そう思い始めた兵助に、瑶子は優しく言う。

「お団子屋さんでの雅時君とわたくしのことだけど、あれは全て演技よ。貴方に雅時君が好きなことを自覚させるためだけの演技。まぁ、雅時君には別の理由で演技してもらったのだけど。」

「は…?」

瑶子はなんでもないことのように言うが、言われた兵助は唖然とする。確かに、自分は雅時の事が好きなのだろう。だが、それをしたのは今だ。それを何故瑶子が分かっていたのか。

「なんで…俺が雅時先輩のこと好きなの、知ってるんですか…?」

「あら、認めたわね。貴方が雅時のことを好きなのは十分態度に表れていてよ。」

瑶子の言葉に、兵助は顔を赤らめた。

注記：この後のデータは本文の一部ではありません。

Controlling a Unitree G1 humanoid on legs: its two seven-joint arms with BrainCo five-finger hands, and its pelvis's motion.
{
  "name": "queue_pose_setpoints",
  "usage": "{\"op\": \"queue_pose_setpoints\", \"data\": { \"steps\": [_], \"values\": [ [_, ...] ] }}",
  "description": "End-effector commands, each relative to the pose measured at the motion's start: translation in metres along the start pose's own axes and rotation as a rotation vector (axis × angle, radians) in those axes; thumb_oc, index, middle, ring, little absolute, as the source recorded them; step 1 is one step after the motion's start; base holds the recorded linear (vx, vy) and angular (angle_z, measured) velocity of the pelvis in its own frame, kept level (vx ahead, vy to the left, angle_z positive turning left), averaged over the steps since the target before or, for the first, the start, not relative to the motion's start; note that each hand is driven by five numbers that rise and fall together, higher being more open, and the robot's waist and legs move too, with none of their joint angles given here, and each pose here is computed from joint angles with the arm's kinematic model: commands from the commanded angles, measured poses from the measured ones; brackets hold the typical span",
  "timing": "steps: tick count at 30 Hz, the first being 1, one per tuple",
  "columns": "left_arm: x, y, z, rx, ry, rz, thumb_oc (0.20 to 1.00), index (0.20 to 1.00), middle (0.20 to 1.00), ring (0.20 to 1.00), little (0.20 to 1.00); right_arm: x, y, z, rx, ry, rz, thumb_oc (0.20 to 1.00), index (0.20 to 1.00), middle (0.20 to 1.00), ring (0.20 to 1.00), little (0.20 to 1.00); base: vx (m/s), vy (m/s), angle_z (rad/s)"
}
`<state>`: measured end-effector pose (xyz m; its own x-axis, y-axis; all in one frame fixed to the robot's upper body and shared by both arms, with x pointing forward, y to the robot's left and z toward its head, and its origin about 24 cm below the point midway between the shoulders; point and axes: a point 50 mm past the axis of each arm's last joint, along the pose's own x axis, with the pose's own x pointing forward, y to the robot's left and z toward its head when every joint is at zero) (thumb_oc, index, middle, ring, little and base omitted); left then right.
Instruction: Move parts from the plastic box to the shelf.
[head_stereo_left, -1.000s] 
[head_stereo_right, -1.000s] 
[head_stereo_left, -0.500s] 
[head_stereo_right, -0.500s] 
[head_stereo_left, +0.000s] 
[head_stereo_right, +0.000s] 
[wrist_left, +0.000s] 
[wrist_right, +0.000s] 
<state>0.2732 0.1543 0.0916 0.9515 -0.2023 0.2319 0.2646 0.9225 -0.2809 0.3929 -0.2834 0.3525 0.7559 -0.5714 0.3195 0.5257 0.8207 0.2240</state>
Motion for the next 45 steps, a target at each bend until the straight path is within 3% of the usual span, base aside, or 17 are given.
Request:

そんなに分かりやすかったのか、と驚いた。
瑶子はその様子を見て微笑む。

「ふふふ、可愛らしいのね。大丈夫よ、知っているのは立花君と五年生の貴方のお友達くらいのものよ。雅時君本人は絶対知らないわ。」

「え、何で勘右衛門達も!?」

「ええ。それだけ貴方のお友達も貴方のことを見てくれているのよ。いいお友達じゃない。」

軽く瑶子は言うが、兵助は絶句する。恥ずかしすぎる。

「さて、わたくしはもう行くわ。委員会の最中なのにごめんなさいね。」

瑶子は一方的にそれだけを言うと、兵助を置いて歩き始めた。が、数歩のところで振り返る。

「ああ、一つ忠告をしておくわ。」

「…忠告?」

まだ顔が赤い兵助を見て瑶子は微笑ましく思った。それと同時に純真だとも。瑶子には、すでに兵助のような純真さはない。くのいちを目指すものとしては当然のことだ。恐らく自分は、兵助のように純粋に人を想うことはできないだろうから。だから、ほんの少しだけ兵助が羨ましく感じられた。

「ええ、忠告。雅時君は色事に関してはとても鈍いわ。それに、恋情の類いは枷にしかならないと思っている。なかなか難儀よ、彼に想いを寄せるのは。頑張ってね。」

それを言うと、瑶子は今度こそ帰った。